Kita berhadapan dengan kenyataan bahwa ketika berbicara tentang investasi dan repatriasi, kita menghadapi kompetisi yang amat ketat. Sebab itu, kebijakannya harus atraktif. Kotler mengingatkan kepada semua negara agar bisa memaksimalkan manfaat jangka panjang investasi untuk mewujudkan pertumbuhan ekonomi yang berkelanjutan.

Investasi asing langsung adalah cara untuk mengisi lima kesenjangan utama, yakni 1). Kesenjangan sumber daya. 2). Kesenjangan mata uang asing,3). Kesenjangan efisiensi. 4). Kesenjangan anggaran belanja,5). Kesenjangan keterampilan teknis dan manajemen.

Kesenjangan nomor 1-4 dapat memperbaiki daya saing dalam jangka pendek dan menengah. Dan yang kelima dapat mempertahankan daya saing dalam jangka panjang.

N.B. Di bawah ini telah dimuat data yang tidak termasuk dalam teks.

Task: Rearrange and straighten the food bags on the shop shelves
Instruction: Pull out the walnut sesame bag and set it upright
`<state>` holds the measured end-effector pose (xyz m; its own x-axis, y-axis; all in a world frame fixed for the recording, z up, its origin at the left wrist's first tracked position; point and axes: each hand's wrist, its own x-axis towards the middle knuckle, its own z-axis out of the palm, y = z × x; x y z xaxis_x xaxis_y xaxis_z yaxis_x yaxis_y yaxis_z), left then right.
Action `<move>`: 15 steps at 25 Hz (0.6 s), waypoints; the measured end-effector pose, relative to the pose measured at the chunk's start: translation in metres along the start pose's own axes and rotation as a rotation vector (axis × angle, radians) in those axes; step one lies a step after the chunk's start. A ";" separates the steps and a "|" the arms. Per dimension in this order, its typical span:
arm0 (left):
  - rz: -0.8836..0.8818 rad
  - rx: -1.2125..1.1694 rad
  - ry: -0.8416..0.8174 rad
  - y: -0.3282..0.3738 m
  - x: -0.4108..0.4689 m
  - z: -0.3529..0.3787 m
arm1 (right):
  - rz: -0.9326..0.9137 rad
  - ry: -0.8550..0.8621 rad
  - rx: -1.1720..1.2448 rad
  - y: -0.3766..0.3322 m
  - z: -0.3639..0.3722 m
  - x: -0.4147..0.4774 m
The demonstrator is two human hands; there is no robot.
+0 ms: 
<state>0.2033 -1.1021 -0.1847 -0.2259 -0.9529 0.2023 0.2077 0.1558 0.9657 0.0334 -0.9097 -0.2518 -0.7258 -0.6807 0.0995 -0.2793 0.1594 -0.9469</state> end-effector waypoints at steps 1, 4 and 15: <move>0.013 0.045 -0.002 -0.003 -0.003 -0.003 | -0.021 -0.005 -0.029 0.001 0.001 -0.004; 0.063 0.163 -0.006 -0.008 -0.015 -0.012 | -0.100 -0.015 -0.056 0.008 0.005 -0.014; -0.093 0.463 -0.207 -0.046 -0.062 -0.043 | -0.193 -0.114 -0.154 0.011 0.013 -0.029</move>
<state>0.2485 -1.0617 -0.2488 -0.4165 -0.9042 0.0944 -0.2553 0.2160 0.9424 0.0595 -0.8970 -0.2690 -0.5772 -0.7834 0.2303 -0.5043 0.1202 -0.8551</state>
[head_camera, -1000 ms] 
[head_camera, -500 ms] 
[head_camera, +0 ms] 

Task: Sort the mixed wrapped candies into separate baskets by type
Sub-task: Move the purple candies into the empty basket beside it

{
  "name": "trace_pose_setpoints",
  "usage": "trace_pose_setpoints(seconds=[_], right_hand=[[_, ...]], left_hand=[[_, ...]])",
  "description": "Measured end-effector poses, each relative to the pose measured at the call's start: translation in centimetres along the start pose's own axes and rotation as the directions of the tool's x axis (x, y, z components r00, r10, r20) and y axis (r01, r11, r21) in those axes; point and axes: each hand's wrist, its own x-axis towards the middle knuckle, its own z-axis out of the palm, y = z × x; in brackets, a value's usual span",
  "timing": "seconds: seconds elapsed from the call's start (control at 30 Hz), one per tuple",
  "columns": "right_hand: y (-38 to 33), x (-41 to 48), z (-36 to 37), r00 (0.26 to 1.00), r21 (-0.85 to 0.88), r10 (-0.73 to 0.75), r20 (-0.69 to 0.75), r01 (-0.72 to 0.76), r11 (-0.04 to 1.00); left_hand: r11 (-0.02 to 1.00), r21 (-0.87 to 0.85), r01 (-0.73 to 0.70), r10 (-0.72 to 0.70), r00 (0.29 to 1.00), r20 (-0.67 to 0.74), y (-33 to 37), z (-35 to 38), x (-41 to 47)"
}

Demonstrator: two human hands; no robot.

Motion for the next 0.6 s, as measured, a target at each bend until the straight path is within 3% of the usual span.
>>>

Jadi, pemerintah memang harus fokus membenahi kebijakan moneter, fiskal dan reformasi struktural secara konsisten agar investasi meningkat dan repatriasinya berjalan di sepanjang rantai proses dan kegiatan ekonomi berlangsung. (penulis adalah pemerhati masalah sosial ekonomi dan industri).